Recorded information:
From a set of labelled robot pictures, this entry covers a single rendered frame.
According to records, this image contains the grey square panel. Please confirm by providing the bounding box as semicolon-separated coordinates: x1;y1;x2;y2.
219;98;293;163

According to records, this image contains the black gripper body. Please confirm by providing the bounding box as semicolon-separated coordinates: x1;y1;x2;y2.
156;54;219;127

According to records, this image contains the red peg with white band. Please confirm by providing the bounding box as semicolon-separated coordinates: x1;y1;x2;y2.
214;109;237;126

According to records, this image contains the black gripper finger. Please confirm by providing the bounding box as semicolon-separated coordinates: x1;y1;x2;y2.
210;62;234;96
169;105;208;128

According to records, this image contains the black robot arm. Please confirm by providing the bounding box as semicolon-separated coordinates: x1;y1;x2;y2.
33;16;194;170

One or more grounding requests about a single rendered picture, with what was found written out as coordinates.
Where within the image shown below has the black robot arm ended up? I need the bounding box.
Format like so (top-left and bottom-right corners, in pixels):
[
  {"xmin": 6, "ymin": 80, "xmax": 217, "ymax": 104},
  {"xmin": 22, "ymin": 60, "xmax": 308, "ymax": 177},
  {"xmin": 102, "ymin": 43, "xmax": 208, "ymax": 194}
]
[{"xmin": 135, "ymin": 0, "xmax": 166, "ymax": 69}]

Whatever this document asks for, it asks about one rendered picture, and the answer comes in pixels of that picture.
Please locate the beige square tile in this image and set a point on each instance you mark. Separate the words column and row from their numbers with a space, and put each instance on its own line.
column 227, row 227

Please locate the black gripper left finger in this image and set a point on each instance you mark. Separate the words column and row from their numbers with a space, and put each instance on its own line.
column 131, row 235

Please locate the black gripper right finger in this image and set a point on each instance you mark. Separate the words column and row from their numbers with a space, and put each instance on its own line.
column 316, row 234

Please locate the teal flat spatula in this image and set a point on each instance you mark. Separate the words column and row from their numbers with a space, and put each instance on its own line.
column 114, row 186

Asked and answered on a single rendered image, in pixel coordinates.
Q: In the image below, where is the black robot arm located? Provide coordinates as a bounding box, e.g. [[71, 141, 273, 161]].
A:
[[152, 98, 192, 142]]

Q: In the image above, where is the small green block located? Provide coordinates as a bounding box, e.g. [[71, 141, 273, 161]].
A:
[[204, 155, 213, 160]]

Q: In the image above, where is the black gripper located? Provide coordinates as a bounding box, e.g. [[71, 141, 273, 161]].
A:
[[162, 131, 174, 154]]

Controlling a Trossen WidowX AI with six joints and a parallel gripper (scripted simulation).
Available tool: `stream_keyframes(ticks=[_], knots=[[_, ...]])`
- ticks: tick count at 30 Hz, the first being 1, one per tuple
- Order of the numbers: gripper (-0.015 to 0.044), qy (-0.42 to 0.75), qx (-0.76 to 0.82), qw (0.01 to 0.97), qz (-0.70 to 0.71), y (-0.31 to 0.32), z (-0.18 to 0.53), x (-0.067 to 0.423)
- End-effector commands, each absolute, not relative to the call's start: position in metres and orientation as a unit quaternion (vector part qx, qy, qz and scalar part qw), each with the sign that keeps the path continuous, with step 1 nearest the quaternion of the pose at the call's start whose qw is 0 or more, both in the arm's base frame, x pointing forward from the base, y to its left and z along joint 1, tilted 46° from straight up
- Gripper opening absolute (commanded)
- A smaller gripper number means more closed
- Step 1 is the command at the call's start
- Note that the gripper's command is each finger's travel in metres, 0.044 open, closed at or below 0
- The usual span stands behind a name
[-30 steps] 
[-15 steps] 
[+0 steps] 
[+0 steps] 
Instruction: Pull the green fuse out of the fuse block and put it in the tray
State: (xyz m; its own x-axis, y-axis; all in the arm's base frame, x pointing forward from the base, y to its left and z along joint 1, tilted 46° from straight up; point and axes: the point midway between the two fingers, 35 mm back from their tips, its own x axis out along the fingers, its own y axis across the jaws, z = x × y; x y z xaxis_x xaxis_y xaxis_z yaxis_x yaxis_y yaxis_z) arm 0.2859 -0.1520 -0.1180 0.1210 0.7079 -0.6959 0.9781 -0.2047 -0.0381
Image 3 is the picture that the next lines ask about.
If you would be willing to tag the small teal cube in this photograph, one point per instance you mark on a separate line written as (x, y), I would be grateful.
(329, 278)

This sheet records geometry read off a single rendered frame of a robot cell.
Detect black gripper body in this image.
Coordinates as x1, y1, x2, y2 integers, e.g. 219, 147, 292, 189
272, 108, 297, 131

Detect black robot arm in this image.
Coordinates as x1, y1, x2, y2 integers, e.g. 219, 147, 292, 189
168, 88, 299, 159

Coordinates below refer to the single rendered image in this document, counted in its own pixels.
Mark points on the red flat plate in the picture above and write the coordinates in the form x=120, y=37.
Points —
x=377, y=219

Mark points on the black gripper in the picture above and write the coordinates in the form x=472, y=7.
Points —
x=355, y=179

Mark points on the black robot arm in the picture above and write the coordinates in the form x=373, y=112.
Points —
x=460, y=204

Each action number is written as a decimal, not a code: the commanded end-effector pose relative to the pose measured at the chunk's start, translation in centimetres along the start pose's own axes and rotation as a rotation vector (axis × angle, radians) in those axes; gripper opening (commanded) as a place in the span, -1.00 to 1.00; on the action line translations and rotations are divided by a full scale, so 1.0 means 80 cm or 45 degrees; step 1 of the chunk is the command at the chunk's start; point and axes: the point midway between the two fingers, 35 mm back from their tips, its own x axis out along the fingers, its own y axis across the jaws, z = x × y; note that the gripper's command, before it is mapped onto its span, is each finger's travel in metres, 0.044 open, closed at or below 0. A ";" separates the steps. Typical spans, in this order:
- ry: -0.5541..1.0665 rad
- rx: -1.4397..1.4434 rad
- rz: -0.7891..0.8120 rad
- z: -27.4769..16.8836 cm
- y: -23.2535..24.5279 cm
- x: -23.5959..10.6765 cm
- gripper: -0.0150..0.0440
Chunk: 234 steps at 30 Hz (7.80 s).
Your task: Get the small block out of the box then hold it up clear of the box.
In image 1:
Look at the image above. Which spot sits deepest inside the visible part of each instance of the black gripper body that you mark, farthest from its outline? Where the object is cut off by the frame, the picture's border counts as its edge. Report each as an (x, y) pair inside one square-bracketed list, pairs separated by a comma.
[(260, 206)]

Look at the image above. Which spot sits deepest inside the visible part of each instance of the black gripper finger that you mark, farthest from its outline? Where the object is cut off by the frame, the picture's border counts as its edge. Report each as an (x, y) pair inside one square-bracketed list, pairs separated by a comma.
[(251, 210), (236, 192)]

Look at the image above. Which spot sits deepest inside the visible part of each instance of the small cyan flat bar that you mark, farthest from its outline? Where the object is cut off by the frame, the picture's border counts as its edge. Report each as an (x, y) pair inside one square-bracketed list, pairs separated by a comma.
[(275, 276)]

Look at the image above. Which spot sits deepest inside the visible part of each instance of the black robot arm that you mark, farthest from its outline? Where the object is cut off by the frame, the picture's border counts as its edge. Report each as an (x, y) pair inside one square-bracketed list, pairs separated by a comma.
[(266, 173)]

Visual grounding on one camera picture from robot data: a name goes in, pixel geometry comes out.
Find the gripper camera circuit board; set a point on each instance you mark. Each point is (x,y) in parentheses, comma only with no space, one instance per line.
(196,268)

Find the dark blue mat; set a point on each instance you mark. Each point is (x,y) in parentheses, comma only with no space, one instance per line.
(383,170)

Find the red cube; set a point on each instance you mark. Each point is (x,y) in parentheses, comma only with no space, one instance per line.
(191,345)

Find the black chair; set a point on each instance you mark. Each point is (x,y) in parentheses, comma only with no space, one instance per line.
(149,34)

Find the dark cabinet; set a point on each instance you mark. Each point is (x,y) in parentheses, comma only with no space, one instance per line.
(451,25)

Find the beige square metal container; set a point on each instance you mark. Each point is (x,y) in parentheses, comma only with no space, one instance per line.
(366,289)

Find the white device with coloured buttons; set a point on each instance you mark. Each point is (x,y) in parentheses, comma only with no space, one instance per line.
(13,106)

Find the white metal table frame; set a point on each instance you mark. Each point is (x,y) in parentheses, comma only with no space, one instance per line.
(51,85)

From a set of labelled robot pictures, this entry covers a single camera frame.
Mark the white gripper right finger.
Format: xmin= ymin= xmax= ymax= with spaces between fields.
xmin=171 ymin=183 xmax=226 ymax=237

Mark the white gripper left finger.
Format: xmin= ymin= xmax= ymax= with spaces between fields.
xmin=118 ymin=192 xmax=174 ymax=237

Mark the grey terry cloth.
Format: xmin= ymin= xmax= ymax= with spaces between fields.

About this task: Nothing but the lines from the one containing "Mark the grey terry cloth." through the final line of the data above is to be reproduced, each exactly as written.

Task output:
Mark the grey terry cloth.
Format: xmin= ymin= xmax= ymax= with spaces between fields.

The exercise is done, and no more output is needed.